-------- Data extract --------

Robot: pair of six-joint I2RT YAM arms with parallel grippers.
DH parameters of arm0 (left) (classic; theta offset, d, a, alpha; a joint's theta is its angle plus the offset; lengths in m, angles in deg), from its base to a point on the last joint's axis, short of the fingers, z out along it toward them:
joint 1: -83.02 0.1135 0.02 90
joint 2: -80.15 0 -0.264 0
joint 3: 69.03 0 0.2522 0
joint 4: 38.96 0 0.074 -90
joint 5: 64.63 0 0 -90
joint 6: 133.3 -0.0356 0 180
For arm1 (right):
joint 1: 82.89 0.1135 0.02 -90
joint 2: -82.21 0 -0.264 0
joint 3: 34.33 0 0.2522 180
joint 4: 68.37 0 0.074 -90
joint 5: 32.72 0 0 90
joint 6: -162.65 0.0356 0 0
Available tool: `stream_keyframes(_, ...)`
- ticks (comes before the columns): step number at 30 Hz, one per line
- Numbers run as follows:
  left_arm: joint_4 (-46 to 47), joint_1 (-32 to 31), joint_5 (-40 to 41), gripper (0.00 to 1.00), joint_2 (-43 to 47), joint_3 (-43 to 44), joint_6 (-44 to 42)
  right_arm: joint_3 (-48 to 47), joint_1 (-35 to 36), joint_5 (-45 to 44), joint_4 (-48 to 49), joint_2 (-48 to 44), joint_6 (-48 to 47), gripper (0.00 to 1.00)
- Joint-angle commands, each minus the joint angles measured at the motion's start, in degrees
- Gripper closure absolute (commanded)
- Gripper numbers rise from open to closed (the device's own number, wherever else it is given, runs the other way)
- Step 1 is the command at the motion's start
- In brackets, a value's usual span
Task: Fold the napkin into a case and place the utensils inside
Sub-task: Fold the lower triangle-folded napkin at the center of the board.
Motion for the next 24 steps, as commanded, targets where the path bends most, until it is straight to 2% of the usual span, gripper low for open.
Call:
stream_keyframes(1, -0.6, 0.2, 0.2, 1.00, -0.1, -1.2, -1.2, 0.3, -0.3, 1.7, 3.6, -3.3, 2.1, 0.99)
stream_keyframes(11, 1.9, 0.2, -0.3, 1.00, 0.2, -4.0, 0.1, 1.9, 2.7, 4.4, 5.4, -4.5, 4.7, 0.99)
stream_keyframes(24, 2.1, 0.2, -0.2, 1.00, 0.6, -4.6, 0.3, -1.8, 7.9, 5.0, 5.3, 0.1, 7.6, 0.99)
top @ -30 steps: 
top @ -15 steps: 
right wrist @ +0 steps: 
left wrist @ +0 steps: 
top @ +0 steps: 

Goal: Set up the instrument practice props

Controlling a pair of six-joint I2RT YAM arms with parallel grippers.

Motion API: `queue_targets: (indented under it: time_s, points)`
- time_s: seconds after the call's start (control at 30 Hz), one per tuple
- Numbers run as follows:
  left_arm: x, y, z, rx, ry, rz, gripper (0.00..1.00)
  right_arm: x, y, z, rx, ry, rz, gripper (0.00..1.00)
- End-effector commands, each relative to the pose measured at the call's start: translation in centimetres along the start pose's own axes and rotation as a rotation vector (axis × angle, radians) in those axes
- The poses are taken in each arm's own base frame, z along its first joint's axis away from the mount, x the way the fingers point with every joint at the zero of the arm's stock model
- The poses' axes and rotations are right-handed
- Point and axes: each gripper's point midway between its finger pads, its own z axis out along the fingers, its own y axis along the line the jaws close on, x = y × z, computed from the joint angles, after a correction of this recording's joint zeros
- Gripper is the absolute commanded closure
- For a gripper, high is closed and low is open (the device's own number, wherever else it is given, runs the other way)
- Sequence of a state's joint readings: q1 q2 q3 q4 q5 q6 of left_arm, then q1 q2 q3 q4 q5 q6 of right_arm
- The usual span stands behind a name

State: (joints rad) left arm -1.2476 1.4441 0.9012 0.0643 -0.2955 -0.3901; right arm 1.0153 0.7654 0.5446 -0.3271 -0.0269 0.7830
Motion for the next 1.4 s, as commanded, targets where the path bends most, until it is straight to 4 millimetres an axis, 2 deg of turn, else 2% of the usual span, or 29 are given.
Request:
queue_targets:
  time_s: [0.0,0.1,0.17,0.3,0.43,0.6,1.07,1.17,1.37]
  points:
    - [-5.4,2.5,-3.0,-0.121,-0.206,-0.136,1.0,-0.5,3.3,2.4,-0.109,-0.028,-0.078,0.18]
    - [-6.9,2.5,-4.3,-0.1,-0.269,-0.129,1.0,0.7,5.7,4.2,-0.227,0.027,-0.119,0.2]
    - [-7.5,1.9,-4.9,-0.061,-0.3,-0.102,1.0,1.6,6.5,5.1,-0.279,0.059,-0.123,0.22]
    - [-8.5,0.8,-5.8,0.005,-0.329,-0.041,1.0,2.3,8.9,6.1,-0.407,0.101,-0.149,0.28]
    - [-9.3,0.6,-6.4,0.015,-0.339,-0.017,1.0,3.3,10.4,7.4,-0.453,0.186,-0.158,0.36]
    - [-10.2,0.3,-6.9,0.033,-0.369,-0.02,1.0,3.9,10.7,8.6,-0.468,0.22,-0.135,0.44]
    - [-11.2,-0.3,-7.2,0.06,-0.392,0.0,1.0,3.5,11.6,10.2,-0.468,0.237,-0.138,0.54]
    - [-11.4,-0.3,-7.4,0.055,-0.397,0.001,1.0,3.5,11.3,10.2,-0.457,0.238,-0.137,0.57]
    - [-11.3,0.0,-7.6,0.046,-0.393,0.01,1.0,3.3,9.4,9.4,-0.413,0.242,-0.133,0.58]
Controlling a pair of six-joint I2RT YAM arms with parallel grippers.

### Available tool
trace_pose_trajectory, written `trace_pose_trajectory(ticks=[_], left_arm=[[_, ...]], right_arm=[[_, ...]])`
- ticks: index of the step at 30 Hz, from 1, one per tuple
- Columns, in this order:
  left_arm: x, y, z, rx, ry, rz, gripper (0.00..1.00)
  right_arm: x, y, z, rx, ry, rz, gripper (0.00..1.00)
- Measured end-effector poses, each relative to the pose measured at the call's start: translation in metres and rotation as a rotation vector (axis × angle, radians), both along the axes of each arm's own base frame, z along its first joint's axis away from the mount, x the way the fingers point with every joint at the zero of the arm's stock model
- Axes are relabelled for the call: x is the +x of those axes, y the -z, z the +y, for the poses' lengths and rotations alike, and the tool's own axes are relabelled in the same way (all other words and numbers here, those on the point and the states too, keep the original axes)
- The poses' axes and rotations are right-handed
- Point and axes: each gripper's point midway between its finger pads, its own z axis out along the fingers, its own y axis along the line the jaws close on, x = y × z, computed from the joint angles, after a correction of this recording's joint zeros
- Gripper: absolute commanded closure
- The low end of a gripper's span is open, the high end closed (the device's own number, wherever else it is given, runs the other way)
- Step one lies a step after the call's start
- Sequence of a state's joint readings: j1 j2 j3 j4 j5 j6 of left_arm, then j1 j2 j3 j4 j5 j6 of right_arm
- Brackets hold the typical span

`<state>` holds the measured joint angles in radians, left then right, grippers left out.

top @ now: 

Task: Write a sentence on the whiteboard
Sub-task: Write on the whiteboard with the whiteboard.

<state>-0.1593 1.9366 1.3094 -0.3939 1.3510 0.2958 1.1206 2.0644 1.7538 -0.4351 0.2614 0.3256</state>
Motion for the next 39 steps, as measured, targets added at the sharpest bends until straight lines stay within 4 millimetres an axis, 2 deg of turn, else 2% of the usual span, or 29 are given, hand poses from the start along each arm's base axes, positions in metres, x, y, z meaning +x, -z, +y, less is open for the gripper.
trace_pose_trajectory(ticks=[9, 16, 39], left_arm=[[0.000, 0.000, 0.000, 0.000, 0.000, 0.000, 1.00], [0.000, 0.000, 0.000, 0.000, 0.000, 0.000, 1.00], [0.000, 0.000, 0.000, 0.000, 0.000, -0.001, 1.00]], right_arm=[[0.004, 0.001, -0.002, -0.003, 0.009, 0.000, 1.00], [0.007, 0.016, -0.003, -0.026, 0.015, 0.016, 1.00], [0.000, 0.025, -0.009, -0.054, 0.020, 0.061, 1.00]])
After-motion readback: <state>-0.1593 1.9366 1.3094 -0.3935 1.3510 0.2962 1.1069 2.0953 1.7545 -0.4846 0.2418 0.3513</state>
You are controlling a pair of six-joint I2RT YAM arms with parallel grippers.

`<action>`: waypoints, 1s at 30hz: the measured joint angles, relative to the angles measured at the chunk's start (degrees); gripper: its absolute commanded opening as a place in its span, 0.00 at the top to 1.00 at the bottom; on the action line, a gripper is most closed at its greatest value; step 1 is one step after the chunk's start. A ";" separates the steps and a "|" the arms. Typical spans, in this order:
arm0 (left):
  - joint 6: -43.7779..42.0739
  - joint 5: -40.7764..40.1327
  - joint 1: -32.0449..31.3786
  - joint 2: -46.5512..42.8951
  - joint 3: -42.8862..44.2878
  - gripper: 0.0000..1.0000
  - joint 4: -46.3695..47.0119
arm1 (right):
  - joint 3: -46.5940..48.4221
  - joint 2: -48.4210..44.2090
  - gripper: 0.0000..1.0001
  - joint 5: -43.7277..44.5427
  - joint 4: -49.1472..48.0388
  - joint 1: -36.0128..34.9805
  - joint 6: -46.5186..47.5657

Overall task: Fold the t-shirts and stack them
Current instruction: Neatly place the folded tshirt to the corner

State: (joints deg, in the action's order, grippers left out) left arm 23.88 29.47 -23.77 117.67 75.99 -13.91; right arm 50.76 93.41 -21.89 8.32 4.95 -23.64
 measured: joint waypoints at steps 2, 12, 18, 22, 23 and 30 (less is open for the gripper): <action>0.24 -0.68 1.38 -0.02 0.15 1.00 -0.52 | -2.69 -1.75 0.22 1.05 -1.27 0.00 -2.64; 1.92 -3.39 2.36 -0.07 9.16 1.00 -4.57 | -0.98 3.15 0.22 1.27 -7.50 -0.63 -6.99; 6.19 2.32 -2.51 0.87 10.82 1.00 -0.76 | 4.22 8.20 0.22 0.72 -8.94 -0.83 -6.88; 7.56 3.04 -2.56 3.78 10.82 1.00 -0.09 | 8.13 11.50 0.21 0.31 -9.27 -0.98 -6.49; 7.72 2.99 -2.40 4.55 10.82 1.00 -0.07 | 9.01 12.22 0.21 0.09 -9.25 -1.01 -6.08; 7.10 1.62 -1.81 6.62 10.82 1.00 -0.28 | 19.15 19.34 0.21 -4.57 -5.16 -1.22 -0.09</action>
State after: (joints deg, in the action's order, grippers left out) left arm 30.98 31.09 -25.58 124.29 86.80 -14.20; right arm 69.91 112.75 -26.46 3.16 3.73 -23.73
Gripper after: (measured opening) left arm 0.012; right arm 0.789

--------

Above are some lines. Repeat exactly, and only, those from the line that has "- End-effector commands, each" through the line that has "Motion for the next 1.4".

- End-effector commands, each relative to the pose measured at the call's start: translation in centimetres along the start pose's own axes and rotation as a rotation vector (axis × angle, radians) in those axes
- The poses are taken in each arm's own base frame, z along its first joint's axis away from the mount, x the way the fingers point with every joint at the zero of the arm's stock model
- The poses' axes and rotations are right-handed
- Point and axes: each gripper's point midway between its finger pads, its own z axis out along the fingers, its own y axis along the line the jaws close on, x = y × z, computed from the joint angles, after a correction of this recording's joint zeros
- Gripper is the absolute commanded closure
- For a gripper, high is closed and low is open (the device's own number, wherever else it is given, runs the other way)
- Sequence of a state's joint readings: q1 q2 q3 q4 q5 q6 of left_arm, then q1 q2 q3 q4 q5 q6 of right_arm
- The usual span stands behind a name

State: (joints rad) left arm -1.2476 1.4441 0.9012 0.0643 -0.2955 -0.3901; right arm 1.0153 0.7654 0.5446 -0.3271 -0.0269 0.7830
Motion for the next 1.4 s, as commanded, targets where the path bends most, until it is straight to 4 millimetres an axis, 2 deg of turn, else 2% of the usual span, or 29 are given.

What appears above is the complete answer.